## EXERCISE
Copy exactly the lines from the start of the material through the line with "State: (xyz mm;". Pictures stay out of the copy.

## TASK INPUT
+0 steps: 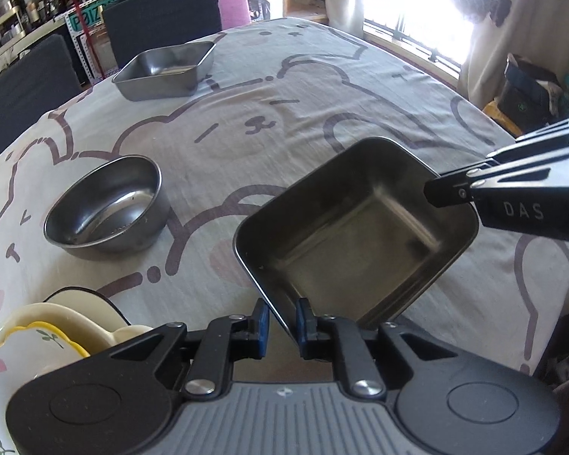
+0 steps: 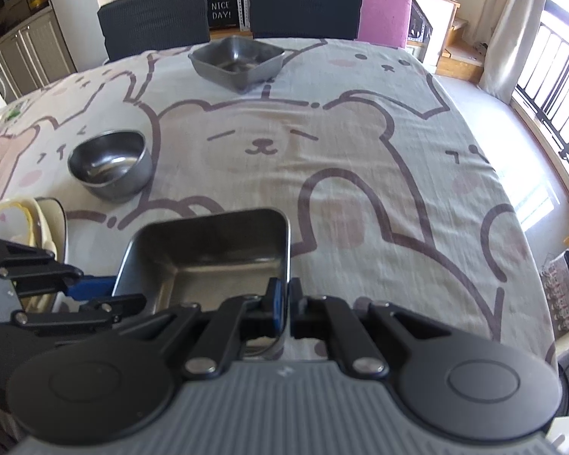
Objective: Organize plates and bowls
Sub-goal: 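Lift the steel square tray with both grippers and carry it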
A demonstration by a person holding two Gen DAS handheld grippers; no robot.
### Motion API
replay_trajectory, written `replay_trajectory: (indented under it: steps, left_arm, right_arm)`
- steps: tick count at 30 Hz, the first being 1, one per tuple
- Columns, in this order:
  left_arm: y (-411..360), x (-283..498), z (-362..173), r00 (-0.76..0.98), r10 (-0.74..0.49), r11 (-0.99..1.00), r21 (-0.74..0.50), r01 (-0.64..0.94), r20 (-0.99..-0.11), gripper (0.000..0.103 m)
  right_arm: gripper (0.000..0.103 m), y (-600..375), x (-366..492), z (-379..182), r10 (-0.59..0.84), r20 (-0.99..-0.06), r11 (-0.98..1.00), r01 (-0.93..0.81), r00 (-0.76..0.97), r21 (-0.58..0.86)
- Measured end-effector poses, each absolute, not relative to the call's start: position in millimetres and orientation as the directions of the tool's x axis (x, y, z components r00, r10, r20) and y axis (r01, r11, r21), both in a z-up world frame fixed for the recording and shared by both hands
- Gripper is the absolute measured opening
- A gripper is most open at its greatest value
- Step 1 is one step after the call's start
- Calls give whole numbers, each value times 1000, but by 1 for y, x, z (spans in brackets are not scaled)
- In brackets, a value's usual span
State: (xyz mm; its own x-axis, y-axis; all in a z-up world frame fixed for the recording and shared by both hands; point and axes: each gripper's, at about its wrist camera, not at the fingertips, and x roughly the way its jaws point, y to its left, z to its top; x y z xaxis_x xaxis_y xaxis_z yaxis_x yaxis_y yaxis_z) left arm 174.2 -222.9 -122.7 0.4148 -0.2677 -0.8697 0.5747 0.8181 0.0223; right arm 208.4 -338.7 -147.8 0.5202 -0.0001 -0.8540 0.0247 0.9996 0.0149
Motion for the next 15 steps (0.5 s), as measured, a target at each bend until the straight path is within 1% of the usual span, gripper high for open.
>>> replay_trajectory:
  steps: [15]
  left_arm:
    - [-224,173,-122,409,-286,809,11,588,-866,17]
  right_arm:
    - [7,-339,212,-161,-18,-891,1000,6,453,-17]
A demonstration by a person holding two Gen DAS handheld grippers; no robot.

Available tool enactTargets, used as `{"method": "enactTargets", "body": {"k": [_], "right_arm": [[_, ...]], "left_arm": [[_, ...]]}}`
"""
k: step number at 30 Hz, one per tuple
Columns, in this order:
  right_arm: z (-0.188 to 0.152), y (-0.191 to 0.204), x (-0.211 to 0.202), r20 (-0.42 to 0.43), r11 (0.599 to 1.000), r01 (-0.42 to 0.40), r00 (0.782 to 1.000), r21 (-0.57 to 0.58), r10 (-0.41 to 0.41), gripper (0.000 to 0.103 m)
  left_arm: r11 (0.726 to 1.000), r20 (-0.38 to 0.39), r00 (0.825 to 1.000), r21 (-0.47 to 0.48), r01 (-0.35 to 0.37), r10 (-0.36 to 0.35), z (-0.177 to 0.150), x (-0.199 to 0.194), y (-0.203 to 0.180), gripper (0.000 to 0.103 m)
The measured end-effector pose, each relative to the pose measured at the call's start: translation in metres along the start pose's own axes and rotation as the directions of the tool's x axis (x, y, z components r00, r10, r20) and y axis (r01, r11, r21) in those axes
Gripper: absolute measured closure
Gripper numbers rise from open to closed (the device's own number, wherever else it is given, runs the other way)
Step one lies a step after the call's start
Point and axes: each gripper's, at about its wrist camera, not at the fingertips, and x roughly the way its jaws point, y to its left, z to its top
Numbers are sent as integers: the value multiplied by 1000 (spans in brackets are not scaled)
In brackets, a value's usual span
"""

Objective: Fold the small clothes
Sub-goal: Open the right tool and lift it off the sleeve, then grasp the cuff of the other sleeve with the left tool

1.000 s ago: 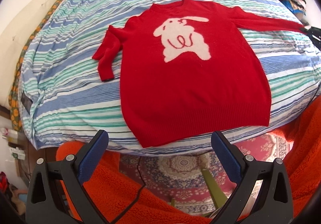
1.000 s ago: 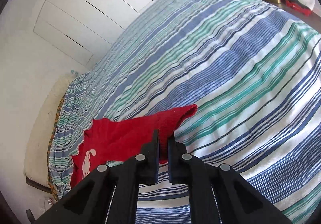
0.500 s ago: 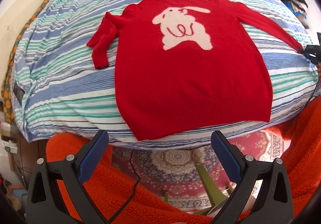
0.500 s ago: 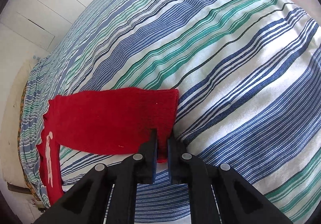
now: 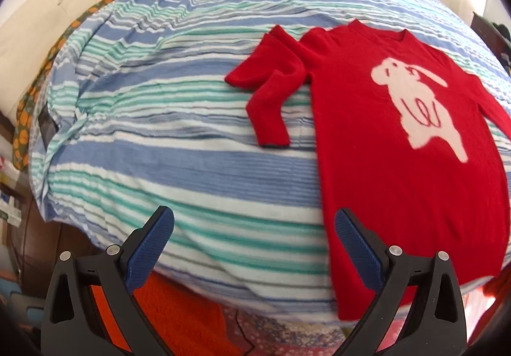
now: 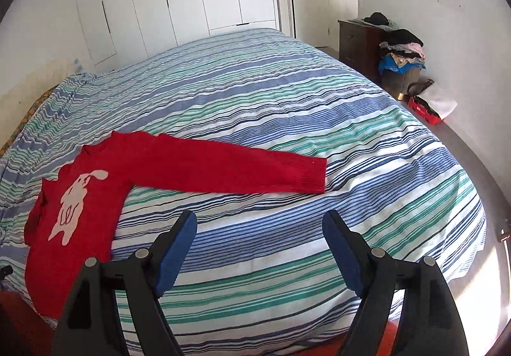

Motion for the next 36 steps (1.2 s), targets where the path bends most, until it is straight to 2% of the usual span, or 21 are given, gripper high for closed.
{"method": "enactTargets", "body": {"k": [3, 6, 7, 8, 9, 10, 12, 14, 15, 16, 17, 18, 19, 20, 21, 22, 25, 28, 30, 31, 36], "right_arm": [[-30, 45, -4, -42, 996, -94, 995, 3, 94, 23], [-55, 86, 6, -105, 985, -174, 979, 19, 175, 23], [-63, 99, 9, -126, 980, -196, 972, 13, 196, 23], [-68, 111, 11, -144, 976, -217, 966, -5, 214, 23], [-73, 123, 11, -156, 973, -229, 963, -33, 221, 23], [-78, 134, 10, -164, 970, -236, 961, -66, 223, 23], [-82, 148, 7, -167, 958, -253, 959, -134, 229, 23], [-85, 156, 2, -153, 951, -249, 963, -185, 222, 23], [-87, 158, 1, -152, 946, -253, 962, -201, 225, 23], [-89, 160, 0, -153, 944, -254, 962, -210, 225, 23], [-91, 162, 2, -159, 944, -253, 962, -213, 222, 23], [-92, 163, 5, -170, 943, -259, 959, -211, 225, 23], [-93, 164, 8, -181, 942, -264, 957, -208, 228, 23], [-94, 166, 10, -187, 942, -265, 955, -206, 228, 23], [-95, 168, 11, -192, 940, -269, 954, -207, 231, 23], [-96, 170, 12, -194, 937, -276, 952, -212, 237, 23], [-98, 177, 8, -187, 929, -277, 954, -246, 235, 23], [-103, 181, 10, -207, 922, -282, 951, -266, 231, 23], [-105, 185, 15, -230, 918, -282, 948, -277, 222, 23], [-106, 187, 17, -239, 917, -283, 946, -282, 219, 23], [-114, 203, 22, -266, 901, -290, 941, -324, 207, 23]], "left_arm": [[990, 23, 999, 139, -34, 31, 22, 39, -9, 22], [984, 11, 999, 172, -42, 41, 45, 75, -14, 23], [987, 1, 1000, 160, -29, 29, 51, 84, -12, 42], [991, -28, 999, 133, 19, -15, 58, 91, -8, 67], [992, -81, 992, 78, 104, -98, 64, 97, 0, 94], [985, -92, 981, 2, 172, -171, 71, 95, 12, 98], [950, -44, 957, -142, 279, -288, 87, 80, 48, 98], [889, 25, 939, -313, 333, -343, 105, 68, 104, 98], [850, 60, 937, -403, 339, -345, 111, 66, 137, 98], [812, 81, 944, -491, 317, -319, 115, 67, 167, 98], [774, 78, 962, -578, 258, -263, 117, 72, 198, 97], [727, 52, 977, -660, 189, -207, 115, 80, 226, 91], [677, 5, 986, -727, 116, -164, 109, 92, 251, 70], [634, -51, 987, -771, 60, -155, 100, 104, 272, 56], [604, -88, 983, -797, 28, -161, 91, 113, 290, 35], [582, -83, 983, -813, 27, -161, 81, 118, 302, 33], [568, -9, 975, -814, 120, -220, 53, 122, 313, 33], [601, 9, 962, -779, 177, -272, 37, 128, 299, 33], [628, 10, 961, -755, 188, -275, 35, 135, 293, 33], [631, 18, 963, -752, 191, -269, 35, 138, 291, 33], [597, 89, 951, -761, 256, -295, 63, 167, 289, 33]]}}
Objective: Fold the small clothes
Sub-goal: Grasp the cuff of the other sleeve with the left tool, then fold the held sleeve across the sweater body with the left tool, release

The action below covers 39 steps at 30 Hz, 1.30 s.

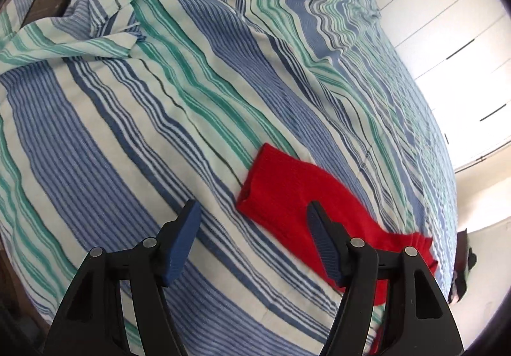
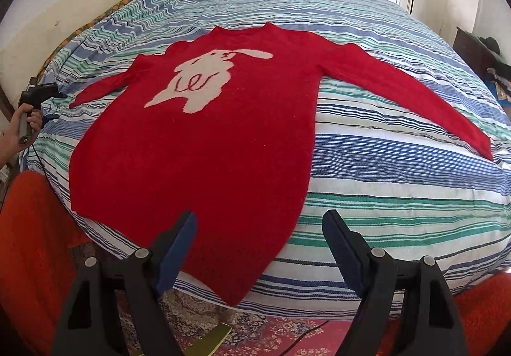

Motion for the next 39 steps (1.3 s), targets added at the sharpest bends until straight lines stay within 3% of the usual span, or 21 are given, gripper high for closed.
{"method": "enactTargets", "body": {"k": [2, 4, 5, 7, 10, 15, 18, 21, 22, 24, 27, 30, 33, 36, 37, 38, 39], "right_arm": [[-1, 6, 4, -15, 1000, 7, 1000, -21, -7, 23], [-1, 12, 8, -29, 999, 13, 999, -39, -14, 23], [-1, 14, 9, -36, 999, 16, 999, -49, -17, 23], [0, 18, 10, -36, 998, 22, 999, -65, -25, 23], [1, 21, 7, -15, 996, 32, 999, -86, -34, 23], [0, 24, 12, -26, 994, 22, 999, -103, -25, 23], [0, 22, 12, -22, 995, 20, 1000, -94, -22, 23], [2, 14, 3, 10, 998, 21, 1000, -54, -20, 23], [3, 9, 1, 18, 999, 18, 1000, -27, -18, 23], [3, -7, -5, 34, 999, 14, 999, 47, -15, 23], [3, -39, -13, 52, 983, 13, 998, 185, -23, 23], [0, -64, -12, 51, 954, -35, 998, 299, 21, 23], [-2, -64, 0, 14, 945, -105, 994, 310, 106, 23], [-7, -48, 18, -49, 962, -120, 989, 245, 136, 23], [-7, -43, 23, -66, 971, -110, 990, 213, 126, 24], [-8, -37, 27, -82, 978, -96, 990, 185, 112, 38], [-8, -33, 29, -92, 983, -88, 990, 164, 104, 50]], "left_arm": [[1000, -35, 999, 14, 4, -4, 6, 20, -11, 35], [999, -105, 994, 40, 22, -18, 4, 37, -21, 97], [999, -119, 993, 52, 6, 1, 3, 39, -25, 101], [995, -50, 997, 77, -56, 60, 0, 22, -29, 102], [995, 0, 996, -28, -91, 91, 0, -5, -6, 102], [977, -48, 980, -84, -195, 191, -1, 4, 20, 100], [969, -56, 967, -13, -248, 247, -8, 6, 7, 88], [954, 23, 956, 64, -292, 291, -29, -23, -11, 44], [955, 56, 958, 87, -284, 280, -42, -37, -16, 39], [958, 69, 973, 173, -227, 218, -74, -61, -29, 39], [940, -78, 994, 339, -44, 74, -144, -76, -57, 38], [881, -268, 963, 454, 133, -7, -228, -73, -88, 36], [833, -353, 935, 527, 168, 35, -299, -57, -108, 32], [831, -331, 939, 545, 109, 94, -337, -46, -113, 37], [832, -326, 941, 544, 112, 87, -342, -47, -114, 67], [828, -360, 931, 541, 148, 69, -344, -44, -115, 93], [827, -392, 919, 532, 179, 53, -346, -44, -116, 99]]}}
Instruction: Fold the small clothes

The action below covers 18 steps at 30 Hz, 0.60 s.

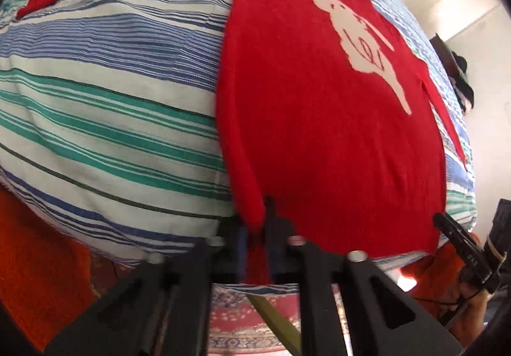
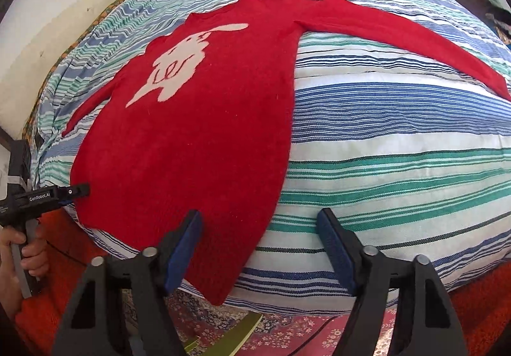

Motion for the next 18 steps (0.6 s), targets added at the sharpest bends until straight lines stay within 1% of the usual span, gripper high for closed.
{"method": "enactTargets", "body": {"k": [1, 2, 3, 4, 6, 8, 9, 10, 11, 12, 13, 14, 15, 16, 18], "right_arm": [[-2, 3, 1, -8, 1000, -13, 1000, -16, 13, 73], [-3, 5, 2, -15, 999, -29, 999, -27, 28, 88], [-5, 6, 1, -17, 999, -23, 1000, -38, 22, 95], [-7, 7, 0, -18, 999, -12, 1000, -47, 11, 98], [-10, 8, -1, -19, 999, 14, 1000, -50, -15, 98], [-11, 7, 0, -21, 999, 19, 1000, -48, -20, 98], [-11, 6, 1, -20, 999, 22, 1000, -46, -23, 98], [-12, 5, 1, -16, 999, 27, 999, -43, -27, 97], [-12, 4, 1, -12, 999, 21, 1000, -40, -22, 89], [-12, 3, -1, -5, 999, 24, 1000, -35, -24, 83], [-12, 2, -5, 9, 999, 25, 1000, -29, -25, 66], [-13, 1, -10, 34, 999, 23, 999, -22, -23, 46], [-13, 0, -20, 76, 999, 38, 996, -16, -37, 39], [-14, 0, -30, 124, 998, 65, 990, -9, -64, 30], [-14, -3, -47, 208, 995, 99, 973, 14, -99, 28]], "left_arm": [[1000, 18, 1000, 8, -14, 14, -2, -3, -1, 99], [999, 26, 999, 28, -30, 30, -6, -6, -2, 100], [998, 26, 999, 34, -46, 45, -10, -7, -2, 100], [998, 26, 998, 26, -60, 59, -13, -9, 1, 100], [997, 21, 997, 14, -78, 78, -17, -7, 6, 99], [996, 22, 996, 14, -89, 88, -17, -3, 8, 97], [994, 29, 994, 26, -102, 101, -18, -3, 6, 93], [993, 41, 993, 36, -113, 111, -20, -4, 4, 92], [993, 52, 992, 39, -114, 112, -22, -7, 3, 87], [993, 64, 992, 38, -111, 109, -25, -12, 2, 72], [993, 93, 989, 28, -118, 115, -27, -19, 1, 53], [990, 150, 979, 14, -143, 139, -29, -31, 1, 43], [985, 216, 962, 1, -172, 168, -31, -43, 2, 26], [981, 275, 943, -10, -195, 190, -32, -53, 2, 17], [971, 353, 906, -41, -236, 235, -30, -66, 4, 12]]}}
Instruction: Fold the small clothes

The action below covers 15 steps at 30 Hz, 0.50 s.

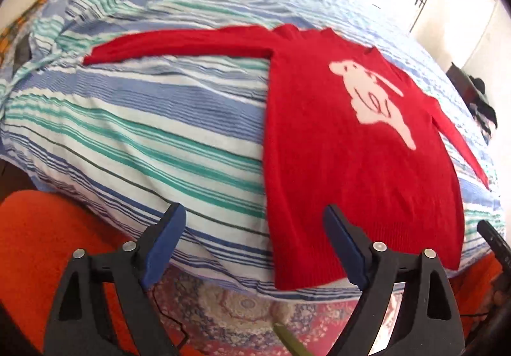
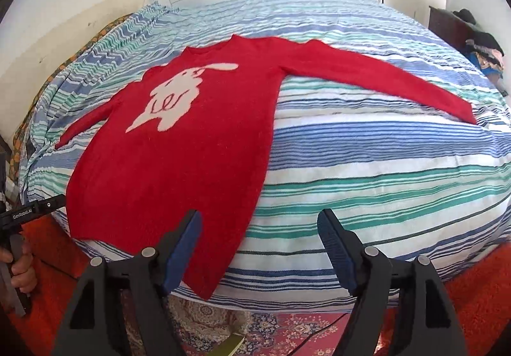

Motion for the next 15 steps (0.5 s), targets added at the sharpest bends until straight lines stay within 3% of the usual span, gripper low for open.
{"method": "enactTargets", "body": {"k": [3, 8, 15], "right_arm": [[3, -9, -7, 43, 998, 37, 998, 45, -39, 27], [3, -25, 0, 17, 992, 58, 998, 116, -60, 27], [0, -37, -3, 22, 984, 74, 997, 163, -79, 27]], "left_arm": [[998, 12, 998, -25, -62, 63, 6, 6, 7, 12], [991, 9, 991, -16, -134, 134, 10, 20, 5, 12], [988, -2, 988, 3, -157, 157, 10, 26, -1, 12]]}}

## WRITTEN RESPONSE
+0 steps: 
+0 steps: 
Objective: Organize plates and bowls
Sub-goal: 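Lift the steel square tray with both grippers and carry it
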A demonstration by a person holding two Gen DAS handheld grippers; no robot.
### Motion API
replay_trajectory, written `replay_trajectory: (indented under it: steps, left_arm, right_arm)`
- steps: tick count at 30 Hz, the first being 1, one per tuple
- Columns, in this order:
  left_arm: y (-411..360), x (-283..498), z (-362..173), r00 (-0.76..0.98), r10 (-0.74..0.49), r11 (-0.99..1.00), r21 (-0.74..0.50), r01 (-0.64..0.94), r20 (-0.99..-0.11), gripper (0.000..0.103 m)
  right_arm: gripper (0.000..0.103 m), y (-600..375), x (-366..492), z (-379..182), r10 (-0.59..0.84), r20 (-0.99..-0.06), r11 (-0.98..1.00), r01 (-0.93..0.81), r00 (-0.76..0.97), r21 (-0.58..0.86)
- Measured end-effector poses, each absolute, not relative to the call's start: position in millimetres and orientation as the directions of the tool's x axis (x, y, z components r00, r10, r20) and y axis (r01, r11, r21), both in a z-up world frame fixed for the recording and shared by both hands
- Gripper is the absolute measured opening
- A gripper is most open at its greatest value
- Step 1 is one step after the call's start
- Calls give whole numbers, each value times 1000, but by 1 for y, x, z (spans in brackets are not scaled)
- In brackets, a value's usual span
State: (xyz mm; its own x-axis, y-axis; all in a z-up world frame fixed for the recording and shared by both hands; point and axes: each gripper's, at about its wrist camera, not at the fingertips, and x roughly the way its jaws point, y to its left, z to its top; x y z xaxis_x xaxis_y xaxis_z yaxis_x yaxis_y yaxis_z) left arm 174.2 -222.9 -122.7 0.4148 -0.2677 -0.8697 0.5747 0.8181 0.0223; right arm 208.4 -338.7 -147.8 0.5202 -0.0001 -0.8540 0.0247 0.9996 0.0149

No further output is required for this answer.